Who is your favorite voice in the financial services sector? Which brand, in your opinion, has nailed the content marketing thing? Picture the smartest corporate personality that comes to mind. Why do people (you) admire that company’s unique tone? Is it a little chancy? Does the enterprise risk telling it like it is?
As a consumer, do you enjoy browsing the brand’s newsletter, social feed, and blog?
Now, as a competitor, do you secretly wonder if there’s a freelance writer lurking behind that successful connection?
If you crave that sort of crafty bond with your brand’s followers, you’re not alone. And if there was an ideation robot, all the financial industry players would buy it. Because creative ideas are priceless, but creative people tend to be . . . well, hit or miss.
Roger Wohlner, a financial advisor and part of the Skyword writing community, started blogging to promote his business in 2009. “I’ve always enjoyed writing and this seemed like a good way to promote my financial advisory practice,” he says. And what began as a simple self-promotion outlet landed him his first writing client. “My first serious paid freelance gig was with Investopedia, which started in 2014 and continues today,” he says. “In mid-2015 I realized that I really enjoy writing and helping readers understand various financial topics.”

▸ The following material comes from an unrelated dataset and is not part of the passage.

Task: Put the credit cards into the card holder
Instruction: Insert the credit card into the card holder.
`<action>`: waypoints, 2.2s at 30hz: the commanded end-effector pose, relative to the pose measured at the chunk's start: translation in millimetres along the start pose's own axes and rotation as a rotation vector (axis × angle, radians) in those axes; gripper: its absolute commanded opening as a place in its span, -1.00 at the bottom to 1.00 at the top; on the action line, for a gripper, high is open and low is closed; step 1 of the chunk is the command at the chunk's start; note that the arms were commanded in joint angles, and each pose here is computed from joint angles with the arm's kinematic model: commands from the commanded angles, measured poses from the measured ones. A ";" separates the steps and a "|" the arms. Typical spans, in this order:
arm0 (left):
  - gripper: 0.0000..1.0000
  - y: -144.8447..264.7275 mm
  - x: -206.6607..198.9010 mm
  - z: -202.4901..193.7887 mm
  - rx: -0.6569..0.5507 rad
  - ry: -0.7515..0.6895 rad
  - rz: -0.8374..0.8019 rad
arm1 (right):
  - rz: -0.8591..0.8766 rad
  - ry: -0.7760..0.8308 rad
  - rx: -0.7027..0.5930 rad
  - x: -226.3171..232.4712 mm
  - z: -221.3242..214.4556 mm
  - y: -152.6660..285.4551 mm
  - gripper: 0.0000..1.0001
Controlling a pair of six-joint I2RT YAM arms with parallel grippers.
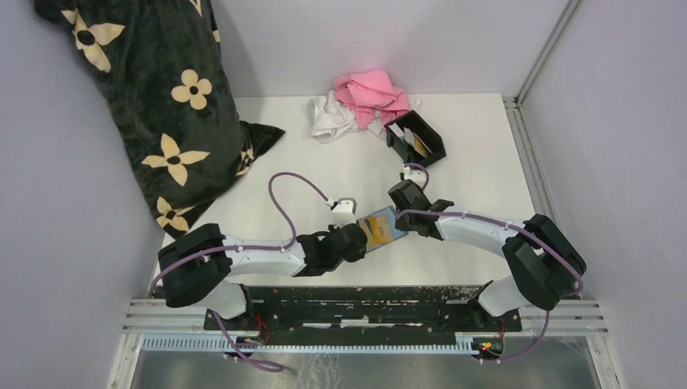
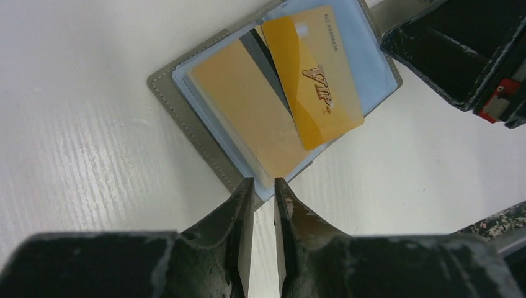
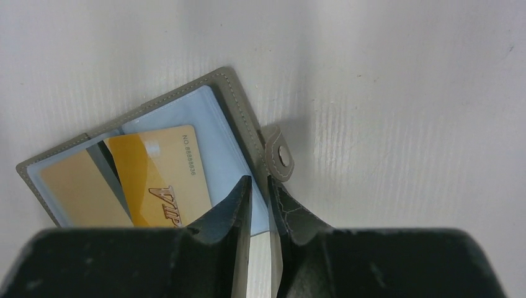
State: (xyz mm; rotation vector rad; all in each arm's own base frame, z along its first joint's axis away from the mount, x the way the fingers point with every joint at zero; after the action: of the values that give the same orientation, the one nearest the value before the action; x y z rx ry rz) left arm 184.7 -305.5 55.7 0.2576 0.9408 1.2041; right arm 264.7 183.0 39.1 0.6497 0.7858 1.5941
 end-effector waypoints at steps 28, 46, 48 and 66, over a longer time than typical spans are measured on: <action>-0.59 -37.5 -25.9 2.2 -0.019 -0.148 0.060 | -0.001 -0.041 0.015 -11.1 -4.4 -15.3 -0.61; -0.60 -46.2 -34.1 3.9 -0.025 -0.161 0.079 | 0.016 -0.062 0.042 -11.3 -12.6 -21.9 -0.61; -0.61 -47.9 -34.0 4.4 -0.025 -0.165 0.084 | 0.017 -0.065 0.044 -11.5 -13.3 -22.5 -0.61; -0.60 -58.4 -37.9 2.1 -0.021 -0.177 0.122 | 0.026 -0.074 0.051 -10.8 -14.6 -24.6 -0.61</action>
State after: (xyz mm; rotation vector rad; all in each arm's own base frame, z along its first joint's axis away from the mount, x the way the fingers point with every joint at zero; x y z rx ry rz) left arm 217.4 -358.6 35.1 0.3923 0.8261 1.2669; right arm 277.9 176.0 25.9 0.7185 0.7315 1.5856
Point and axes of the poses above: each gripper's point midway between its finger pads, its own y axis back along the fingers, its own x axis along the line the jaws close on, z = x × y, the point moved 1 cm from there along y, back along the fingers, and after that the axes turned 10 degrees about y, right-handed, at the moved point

In fact, Wohlner’s work has been featured on US News, Investor Junkie, Morningstar Magazine, and more.
The trend may not surprise you. In 2014, nearly half of all US workers said they’d be interested or very interested in nontraditional work, according to Statista. And with one in three workers now opting for the freelance lifestyle, it’s no wonder the Bureau of Labor Statistics calls this shift the “Industrial Revolution of our time.”
When asked about the common fallacy that the typical freelance writer is a bit more inexperienced, capricious, or unpredictable, Wohlner smiles. “I graduated high school in the 1970s and still listen to groups like the Jefferson Airplane and the Grateful Dead on a regular basis,” he says. However, when it comes to being lumped in with transients, Wohlner says he’s anything but. “Most who know me well on a personal basis think I am way beyond ‘flaky.'”
When pressed, he adds,“I’ve never been perceived as anything but a buttoned-down financial type. Perhaps this comes with the credibility I have established over the years via my blog and social media.” What most brands want when they hire a brand message consultant is exactly that—credibility through the digital avenues where the masses now spend their days.
Blending the communications, tone, and style of an independent writer with financial services industry lingo can be tricky, so Wohlner recommends writers stay current on the sector’s latest headlines. “I read a lot. I have certain Twitter feeds set up on topics I want to follow. Likewise, with Google alerts,” he says. “Sources like Morningstar and other financial sites are helpful as well. I also read The Wall Street Journal on a regular basis.”
You could also stay inspired by watching the smartest financial sector brands and their viral campaigns. Become a student of what makes a commercial interesting, or how to subtly and safely surprise your audience.
As for rubbing shoulders with industry thought leaders in trade associations and annual meetings, Wohlner recommends that approach, too. “In 2016 I attended four conferences,” he says. “Two were sponsored by Morningstar locally here in Chicago. I attended another ETF conference in California as well.”
Not only did the experience encourage Wohlner, it was the ingredient needed to convince a few marketing managers to take a measured risk and hire him as a freelance writer. “In all three cases I made some new writing contacts and landed a couple of good clients,” he says. “I also renewed a number of professional contacts in the financial arena including a number of journalists.” In short, the year was a win-win for the financial services industry and its readers.
Wohlner’s journey isn’t without its surprises, however. The occasional curveball threw the writer out of his comfort zone more than once, and he learned to appreciate the opportunity as an opening for growth. “This has happened a lot in 2016, especially on the topic of Medicare. Given that I do have a finance background, some of this was easy to grasp. But the rest of it has taken a lot of reading,” he says.
Drawing upon those pain points, Wohlner encourages other freelancers to stay flexible and relish the zany occasions to improve their own professional flexibility. “I highly recommend that any writer step out of their comfort zone to expand their own knowledge and make themselves available for additional writing opportunities,” he says. That is, as long as your client understands the importance of clear, timely communications and appreciates the benefits you bring to the table. “I would say to a company that they can probably hire a better writer as a freelancer than they can on a full-time, in-house basis,” he says. “You will get the quality you want and not have the obligations of a full-time employee such as benefits. Like anything else, though, you need to set editorial guidelines and parameters for your freelancers and there should be someone in charge of the editorial process.”
If you’ve feared your own mental image of a barefooted, free-spirited, less-than-committed content creator, it’s time to remember what you tell your own risk-averse clients: after weighing the risks against the benefits and seeing the advantages for yourself, it may be time to step out and test drive a freelance creative for your own brand. What’s the worst that could come out of it? A good story?
“Readers love a good story,” quips Wohlner. “Who doesn’t?”